On the other hand, for centrally located lung tumors the mediastinal organs such as the esophagus and the heart are generally located at important dose gradients and any misdelineation might lead to a wrongful dose to organ assessment. Moreover, for these tumors it has been shown that increased dose and related toxicity have a major impact on outcome [34]. Similarly, the LungTECH [35] and HILUS [36] trials on SBRT for centrally located ES-NSCLC have emphasized how critical the dose to the main bronchi is. Increasing attention is also being paid to cardiac toxicity.

As a limitation, no centrally located ES-NSCLC patients were represented in the current study. For such patients the tumor would be much closer to the heart and the esophagus, resulting in a potentially larger dose-volume impact. Including more patients could further improve the CNN model and allow for more robust clinical evaluations. Moreover, the clinical impact of dose-volume differences also depends on the fraction size, and it is well-recognized that errors in dose calculation and dose delivery are less forgiving in SBRT than in more protracted schedules [37]. As such, another limitation of the present study was that the effect of the observed dose differences on tumor response and normal tissue toxicity could not be investigated from a radiobiological perspective.

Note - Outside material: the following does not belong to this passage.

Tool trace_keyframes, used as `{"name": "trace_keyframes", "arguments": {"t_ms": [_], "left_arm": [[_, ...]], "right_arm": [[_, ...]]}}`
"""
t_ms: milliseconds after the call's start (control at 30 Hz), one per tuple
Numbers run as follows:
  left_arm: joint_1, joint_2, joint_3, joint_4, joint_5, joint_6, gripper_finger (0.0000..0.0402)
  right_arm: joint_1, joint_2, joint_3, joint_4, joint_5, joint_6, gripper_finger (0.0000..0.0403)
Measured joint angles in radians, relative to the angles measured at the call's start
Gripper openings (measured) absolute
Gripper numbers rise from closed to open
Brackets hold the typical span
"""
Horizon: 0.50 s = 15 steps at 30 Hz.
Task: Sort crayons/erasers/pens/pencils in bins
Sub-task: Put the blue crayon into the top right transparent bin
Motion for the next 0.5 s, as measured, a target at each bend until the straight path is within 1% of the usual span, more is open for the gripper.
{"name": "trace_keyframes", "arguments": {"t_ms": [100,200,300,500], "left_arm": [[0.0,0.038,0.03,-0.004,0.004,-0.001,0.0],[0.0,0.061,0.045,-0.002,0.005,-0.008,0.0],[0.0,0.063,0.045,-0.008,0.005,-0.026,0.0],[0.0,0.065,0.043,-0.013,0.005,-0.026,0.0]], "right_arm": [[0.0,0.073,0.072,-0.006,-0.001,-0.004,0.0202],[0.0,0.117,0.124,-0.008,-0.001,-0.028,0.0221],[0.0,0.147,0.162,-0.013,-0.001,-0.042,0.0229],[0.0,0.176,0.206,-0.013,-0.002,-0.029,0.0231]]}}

In conclusion, DSC and HD95 did not correlate with the observed dose-volume differences. Based on our observations, we recommend the following practical guidelines. All auto-segmentation contours should first be post-processed to insert missing slices and remove erroneous small fragments. This can be done quickly using standard tools available in the treatment planning system. Next, only the OARs for the most relevant dose-volume parameters should be critically assessed and manually adjusted, and only when they are situated close to the tumor or within an entry or exit beam. For the present study, this included the heart and the esophagus for LA-NSCLC and the bronchi for ES-NSCLC. Due to the performance of the CNN, no adaptation to the lungs is needed. Overall, most of the encountered dose-volume differences during the dose-volume-based evaluation were small and not clinically relevant. In the future, the need for manual corrections of auto-segmented structures could be further identified depending on the tumor stage and location as well as a combination of different metrics to better translate the geometric inaccuracies into the actual dose-volume and clinical impact.

Declaration of Competing Interest

The authors declare that they have no known competing financial interests or personal relationships that could have appeared to influence the work reported in this paper.